> **Your assignment**:
Copy out all of the lines below exactly; the pictures do not belong in the copy.

> **Dataset extract**:
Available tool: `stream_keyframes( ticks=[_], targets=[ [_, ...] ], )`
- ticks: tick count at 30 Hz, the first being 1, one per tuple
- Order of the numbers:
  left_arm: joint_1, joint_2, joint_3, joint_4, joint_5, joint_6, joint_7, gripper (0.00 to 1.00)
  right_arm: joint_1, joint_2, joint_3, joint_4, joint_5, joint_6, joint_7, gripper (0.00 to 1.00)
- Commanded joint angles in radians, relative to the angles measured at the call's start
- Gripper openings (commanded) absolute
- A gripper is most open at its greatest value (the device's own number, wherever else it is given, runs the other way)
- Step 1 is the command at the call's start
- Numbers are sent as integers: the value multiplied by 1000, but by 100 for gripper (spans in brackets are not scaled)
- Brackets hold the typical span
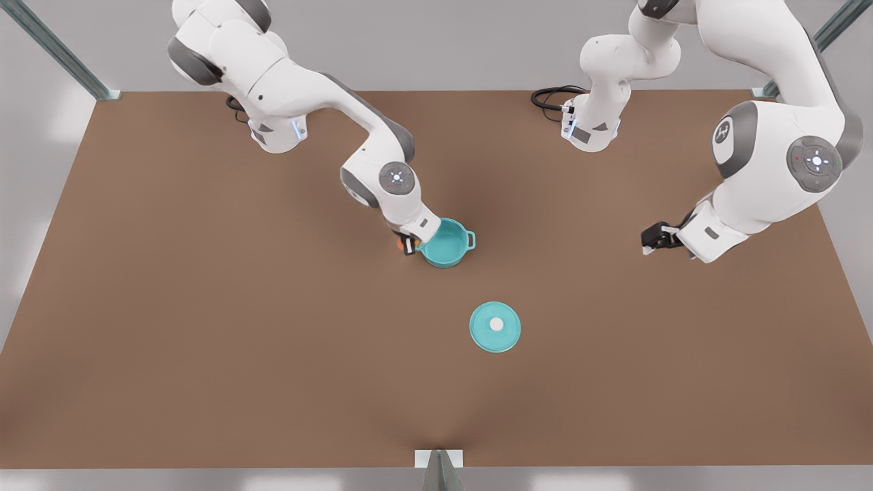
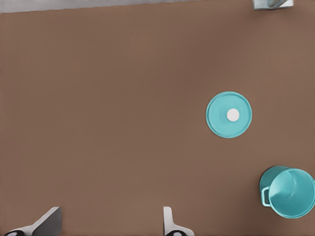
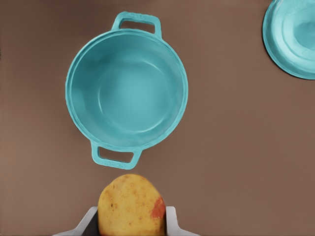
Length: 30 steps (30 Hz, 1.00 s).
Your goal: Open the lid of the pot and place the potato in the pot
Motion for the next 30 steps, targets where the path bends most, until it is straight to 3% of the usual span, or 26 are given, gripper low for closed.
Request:
stream_keyframes(
  ticks=[1, 10, 13, 22, 23, 24, 25, 30],
  targets=[
    [0, -2, 0, 1, 29, 18, 2, 100, 37, 9, 0, 19, -4, -8, 361, 49],
    [85, 19, 6, 37, 27, 82, -4, 100, 119, 110, -8, 87, -17, 6, 453, 49],
    [95, 19, 6, 37, 33, 82, -6, 100, 194, 176, -91, 160, -40, 9, 473, 49],
    [119, 17, 8, 37, 32, 79, 1, 100, 203, 203, -111, 182, -40, 26, 483, 50],
    [119, 17, 8, 35, 32, 78, -1, 100, 203, 201, -111, 182, -40, 26, 483, 52],
    [119, 16, 8, 35, 32, 72, -1, 100, 203, 201, -111, 186, -40, 26, 485, 79],
    [119, 16, 6, 37, 32, 70, 1, 100, 203, 201, -111, 191, -41, 32, 486, 100],
    [110, 14, -3, 35, 22, 46, -4, 100, 191, 190, -117, 222, -32, 18, 491, 100]
  ],
)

> **Written solution**:
Available tool: `stream_keyframes( ticks=[_], targets=[ [_, ...] ], )`
- ticks: tick count at 30 Hz, the first being 1, one per tuple
- Order of the numbers:
  left_arm: joint_1, joint_2, joint_3, joint_4, joint_5, joint_6, joint_7, gripper (0.00 to 1.00)
  right_arm: joint_1, joint_2, joint_3, joint_4, joint_5, joint_6, joint_7, gripper (0.00 to 1.00)
- Commanded joint angles in radians, relative to the angles measured at the call's start
- Gripper openings (commanded) absolute
- A gripper is most open at its greatest value (the device's own number, wherever else it is given, runs the other way)
- Step 1 is the command at the call's start
- Numbers are sent as integers: the value multiplied by 1000, but by 100 for gripper (spans in brackets are not scaled)
- Brackets hold the typical span
Length: 30 steps (30 Hz, 1.00 s).
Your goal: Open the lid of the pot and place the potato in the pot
Motion for the next 30 steps, targets where the path bends most, until it is straight to 3% of the usual span, or 26 are given, gripper low for closed.
Request:
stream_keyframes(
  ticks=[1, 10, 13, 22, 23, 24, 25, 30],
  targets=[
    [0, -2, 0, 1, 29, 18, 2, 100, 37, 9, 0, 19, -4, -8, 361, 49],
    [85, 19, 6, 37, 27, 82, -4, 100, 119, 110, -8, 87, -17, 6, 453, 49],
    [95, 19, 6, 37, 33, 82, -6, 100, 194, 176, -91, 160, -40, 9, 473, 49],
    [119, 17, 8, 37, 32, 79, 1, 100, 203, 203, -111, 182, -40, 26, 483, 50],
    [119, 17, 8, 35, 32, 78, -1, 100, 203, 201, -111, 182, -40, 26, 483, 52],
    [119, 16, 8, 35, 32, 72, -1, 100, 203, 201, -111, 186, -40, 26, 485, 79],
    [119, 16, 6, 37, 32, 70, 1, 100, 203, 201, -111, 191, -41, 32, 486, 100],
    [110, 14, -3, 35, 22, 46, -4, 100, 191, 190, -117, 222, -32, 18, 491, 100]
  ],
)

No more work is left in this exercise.